Las deudas, afirma Graeber, han estado presentes en la configuración social de todas las civilizaciones conocidas –y en muchas ocasiones ha jugado un papel destacado en su auge y su caída-. La importancia de la deuda, además, se puede rastrear en todas las relaciones humanas, incluidas las interpersonales que constituyen nuestros círculos sociales más inmediatos. Como todo fenómeno importante en la vida cotidiana de las personas, la relevancia de la deuda se puede rastrear fácilmente en el lenguaje cotidiano, como ejemplifica el Graeber en el siguiente párrafo del libro:

 

«En inglés, thank you (“gracias”) proviene de think (“pensar”); en su origen significaba “recordaré lo que has hecho por mí” (lo que tampoco suele ser nunca cierto), pero en otros idiomas (el portugués obrigado es un buen ejemplo) el término estándar sigue la forma del inglés much obliged (“me siento obligado”), y en realidad significa “estoy en deuda contigo”. El francés merci es incluso más gráfico: proviene de mercy, “piedad”, como cuando se suplica piedad. Al decirlo, uno se coloca simbólicamente a merced de su benefactor, dado que un deudor es, al fin y al cabo, un criminal. Al responder you are welcome, o it’s nothing –en francés, de rien; en español, “de nada”: esta última forma tiene al menos la ventaja de ser a menudo literalmente cierta- estás tranquilizando a quien has pasado la sal diciéndole que no estás inscribiendo su deuda en tu imaginario cuaderno de cuentas morales.

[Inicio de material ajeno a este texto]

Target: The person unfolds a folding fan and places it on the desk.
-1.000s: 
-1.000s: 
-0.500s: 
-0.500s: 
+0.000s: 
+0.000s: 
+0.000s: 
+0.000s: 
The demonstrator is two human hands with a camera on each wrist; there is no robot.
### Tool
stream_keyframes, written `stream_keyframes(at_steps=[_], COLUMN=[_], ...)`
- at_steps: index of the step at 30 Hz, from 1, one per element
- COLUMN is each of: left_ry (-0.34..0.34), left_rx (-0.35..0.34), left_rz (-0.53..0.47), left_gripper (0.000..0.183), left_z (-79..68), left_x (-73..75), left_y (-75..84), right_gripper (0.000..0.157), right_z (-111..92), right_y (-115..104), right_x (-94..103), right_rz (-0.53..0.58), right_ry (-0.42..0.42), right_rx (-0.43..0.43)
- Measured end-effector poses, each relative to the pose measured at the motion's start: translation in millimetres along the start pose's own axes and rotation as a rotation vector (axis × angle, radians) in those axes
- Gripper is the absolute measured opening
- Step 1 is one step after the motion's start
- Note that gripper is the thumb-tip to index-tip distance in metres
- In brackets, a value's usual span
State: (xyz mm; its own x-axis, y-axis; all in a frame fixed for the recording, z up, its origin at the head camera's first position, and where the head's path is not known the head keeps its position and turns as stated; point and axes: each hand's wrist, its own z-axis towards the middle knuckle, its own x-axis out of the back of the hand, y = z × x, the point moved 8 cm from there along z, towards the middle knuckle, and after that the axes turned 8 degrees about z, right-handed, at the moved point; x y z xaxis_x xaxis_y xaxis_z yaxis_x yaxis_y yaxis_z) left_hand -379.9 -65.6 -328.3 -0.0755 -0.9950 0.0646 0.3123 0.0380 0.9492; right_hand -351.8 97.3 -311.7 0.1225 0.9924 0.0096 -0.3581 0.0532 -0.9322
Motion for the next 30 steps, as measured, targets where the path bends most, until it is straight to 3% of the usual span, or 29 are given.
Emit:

Otro tanto con my pleasure: estás diciendo “no, en realidad es un crédito, no un débito; eres tú quien me ha hecho un favor porque al pedirme que te pase la sal me has dado la oportunidad de hacer algo que en sí mismo es gratificante».

 

El lenguaje, sin embargo, a fuerza de usarse suele perder sus connotaciones. Según Graeber  para contar la historia de la deuda “es necesario también reconstruir cómo el lenguaje de los mercados ha llegado a permear todos los aspectos de la vida humana, hasta proporcionar la terminología que incluso portavoces morales y religiosos emplean ostensiblemente” contra los propios mercados.

 

El lenguaje de los mercados (es decir, el lenguaje de los acreedores) está condenando a Grecia,  Irlanda, España y Portugal a un futuro no deseable. Con independencia de las culpas de los deudores, no se debería obviar que el tozudo y encorsetado lenguaje de los acreedores puede forzar acuerdos que a largo plazo se demuestren suicidas: Versalles es un ejemplo, con retórica política bélica sedimentada en unos acuerdos de paz escritos.

 

Los límites de mi lenguaje son los límites de mi mundo, afirmó Wittgenstein. Unamuno, por su parte, tal vez esperanzado con nuestras posibilidades de escape de la prisión que puede suponer el lenguaje, escribió que las lenguas, como las religiones, viven de las herejías, que las hacen avanzar contraviniendo incluso el Zeitgeist imperante.

 

Por desgracia,  ya sabemos cuál fue el destino de los herejes en Europa durante siglos: la hoguera. Se les obligaba así, mediante el sufrimiento, a saldar sus deudas con un Dios que les había prestado la vida – Ratschluß Gottes – y al que habían traicionado derrochando pecados culpables,  poniendo en riesgo además, con su inflación moral, a los puros y severos ahorradores de sus instintos más concupiscentes. Comprensible que fueran tratados como dios manda: o, si se prefiere, Wie es sich gehört.